Take a fresh look at your lifestyle.

Why Go For Pets?


No matter how bad a day you had, your dog will still love you. Owning a pet can bring immeasurable joy to your life, and you will find him waiting for you when you back home

A study says that the pet owners are less likely to suffer from depression than those without pets and also, people with pets have lower blood pressure in stressful situations than those without pets.

Welcome your pet at home: Always provide a comfortable suitable place for the puppy. Some options are puppy bed, a wicker basket with a pillow or padding, a low walled cardboard box or the snuggle nest available at pet shops. Whatever you choose, make sure it is soft, comfortable, and dry. There should be material enough to cover and keep him warm. The smaller the pup, the less able it is to regulate its body temperature and the more it needs to be protected from the cold.

Never tie him up or put him away when guests come over as he will then associate visitors with confinement and become hostile towards them.

Teething Remedies: Get a variety of chews, both crunchy and soft. The soft will be suitable for training, and the crunchy will help clean teeth. Try to give small frequent meals. Feed every four hours, making it six meals a day. Vary the meals. Suggestions include Dalia, fresh fruit like mashed banana/stewed apple, vegetable broth, cereal, mashed potato, Khichdi with curd, a boiled or scrambled egg.

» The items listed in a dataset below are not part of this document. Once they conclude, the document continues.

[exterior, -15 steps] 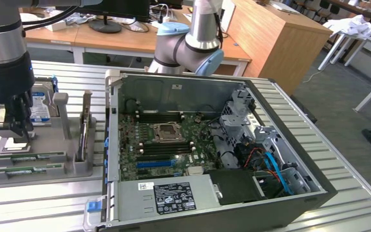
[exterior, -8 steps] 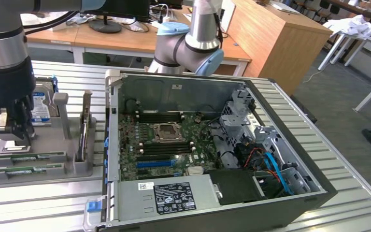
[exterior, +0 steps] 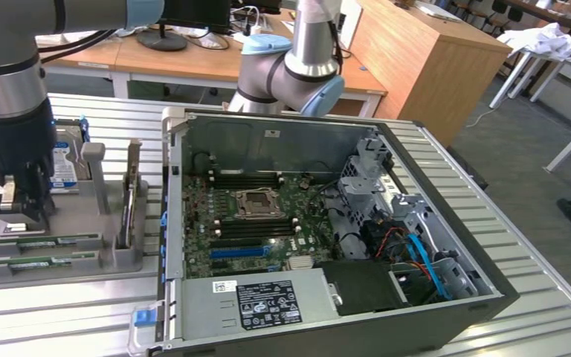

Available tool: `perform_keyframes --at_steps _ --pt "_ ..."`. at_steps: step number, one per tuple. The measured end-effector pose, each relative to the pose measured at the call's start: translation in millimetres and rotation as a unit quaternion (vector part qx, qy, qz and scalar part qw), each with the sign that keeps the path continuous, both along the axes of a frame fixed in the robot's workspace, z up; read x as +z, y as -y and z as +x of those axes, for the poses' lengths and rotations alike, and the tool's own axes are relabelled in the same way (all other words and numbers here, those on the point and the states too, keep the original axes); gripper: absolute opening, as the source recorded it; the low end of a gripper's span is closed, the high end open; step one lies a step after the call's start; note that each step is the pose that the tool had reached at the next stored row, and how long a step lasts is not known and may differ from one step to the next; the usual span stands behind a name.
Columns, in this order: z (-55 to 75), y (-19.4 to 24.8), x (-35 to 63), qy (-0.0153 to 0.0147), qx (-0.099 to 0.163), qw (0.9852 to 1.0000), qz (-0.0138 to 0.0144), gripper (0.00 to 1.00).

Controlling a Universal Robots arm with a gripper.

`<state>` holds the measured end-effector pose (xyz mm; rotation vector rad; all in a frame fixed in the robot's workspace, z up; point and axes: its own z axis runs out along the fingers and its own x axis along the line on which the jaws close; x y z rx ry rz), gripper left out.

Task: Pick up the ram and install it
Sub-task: 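Pick up the ram and move it above insertion slot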

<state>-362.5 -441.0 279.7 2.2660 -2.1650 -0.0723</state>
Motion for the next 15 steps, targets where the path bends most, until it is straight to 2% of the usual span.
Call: perform_keyframes --at_steps 15 --pt "0.0 0.0 -17.8 0.0 0.0 1.0 0.0 0.36"
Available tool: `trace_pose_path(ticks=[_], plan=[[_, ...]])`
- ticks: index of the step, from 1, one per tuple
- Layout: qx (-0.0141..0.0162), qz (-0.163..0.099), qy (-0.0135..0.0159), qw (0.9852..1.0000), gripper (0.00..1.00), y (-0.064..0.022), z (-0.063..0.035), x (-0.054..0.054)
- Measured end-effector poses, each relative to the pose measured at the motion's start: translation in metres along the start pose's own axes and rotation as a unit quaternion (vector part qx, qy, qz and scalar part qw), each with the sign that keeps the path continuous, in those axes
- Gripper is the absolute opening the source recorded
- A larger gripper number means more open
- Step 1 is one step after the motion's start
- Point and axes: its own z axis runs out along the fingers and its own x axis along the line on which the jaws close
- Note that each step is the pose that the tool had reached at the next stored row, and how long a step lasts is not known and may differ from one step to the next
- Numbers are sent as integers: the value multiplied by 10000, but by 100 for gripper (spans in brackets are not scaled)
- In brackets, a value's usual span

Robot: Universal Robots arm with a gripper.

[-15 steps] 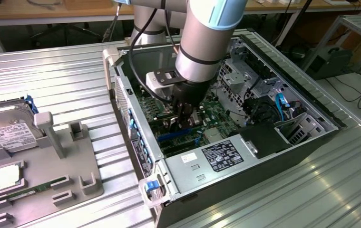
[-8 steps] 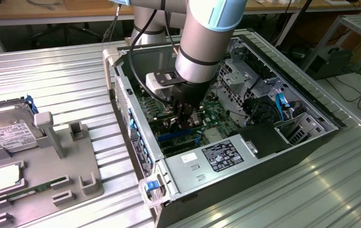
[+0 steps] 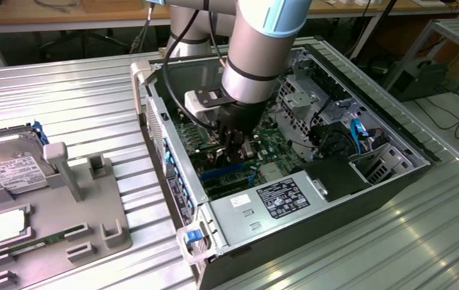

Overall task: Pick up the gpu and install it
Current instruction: 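Insert the gpu into the slot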

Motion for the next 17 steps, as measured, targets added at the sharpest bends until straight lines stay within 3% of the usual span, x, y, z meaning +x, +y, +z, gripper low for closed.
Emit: trace_pose_path(ticks=[4, 10, 17], plan=[[18, -1, 1, 10000, 28, 0, -1, -13], [90, -5, 3, 10000, 28, 0, 0, -47], [100, -5, 3, 9999, 28, 1, 0, -49]])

Welcome a pet home like an addition to the family, not as a status symbol or for any pressure.

Pups will eat whatever you get them used to and can be kept vegetarian. Give carrots to chew. If the dog is younger than four weeks, you will need to give milk diluted with boiled and cooled water through a bottle until the pup can eat by himself.

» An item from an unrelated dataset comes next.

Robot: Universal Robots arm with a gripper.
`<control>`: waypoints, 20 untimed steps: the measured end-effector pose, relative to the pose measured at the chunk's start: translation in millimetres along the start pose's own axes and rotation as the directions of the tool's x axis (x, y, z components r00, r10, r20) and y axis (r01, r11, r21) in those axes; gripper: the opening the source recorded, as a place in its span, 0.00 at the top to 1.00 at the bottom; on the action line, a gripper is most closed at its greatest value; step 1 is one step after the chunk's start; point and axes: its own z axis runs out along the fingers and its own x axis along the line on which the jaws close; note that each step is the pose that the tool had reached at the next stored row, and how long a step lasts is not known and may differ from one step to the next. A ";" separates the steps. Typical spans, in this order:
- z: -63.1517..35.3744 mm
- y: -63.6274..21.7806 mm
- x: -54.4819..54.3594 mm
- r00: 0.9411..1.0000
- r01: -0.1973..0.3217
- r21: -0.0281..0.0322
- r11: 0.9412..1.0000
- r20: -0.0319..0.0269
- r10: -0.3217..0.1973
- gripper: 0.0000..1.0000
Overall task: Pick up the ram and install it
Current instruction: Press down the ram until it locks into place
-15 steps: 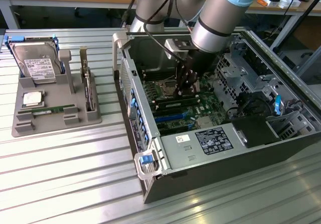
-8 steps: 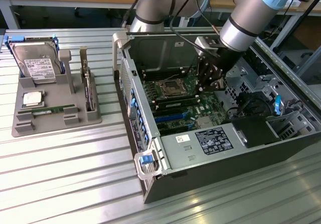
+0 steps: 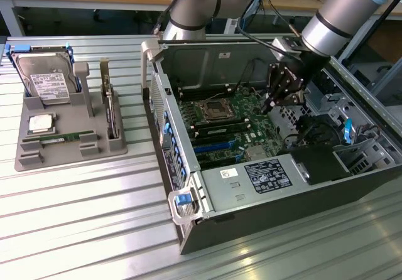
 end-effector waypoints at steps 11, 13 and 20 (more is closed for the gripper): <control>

Grooming sessions: Grooming is not all about making the puppy look good but also is hygienic. Brush gently, check between the paws, lift the ears to look and smell. If handling is associated with comfort and love, your dog will be much easier to care for when grown. Do not bathe your pup before he is two months old.

Social Adaptability: Expose him or her to a variety of people, pets, places and situations to build their confidence.

Regular Checkups: It is crucial to take the pup to the vet for a checkup and de-worming.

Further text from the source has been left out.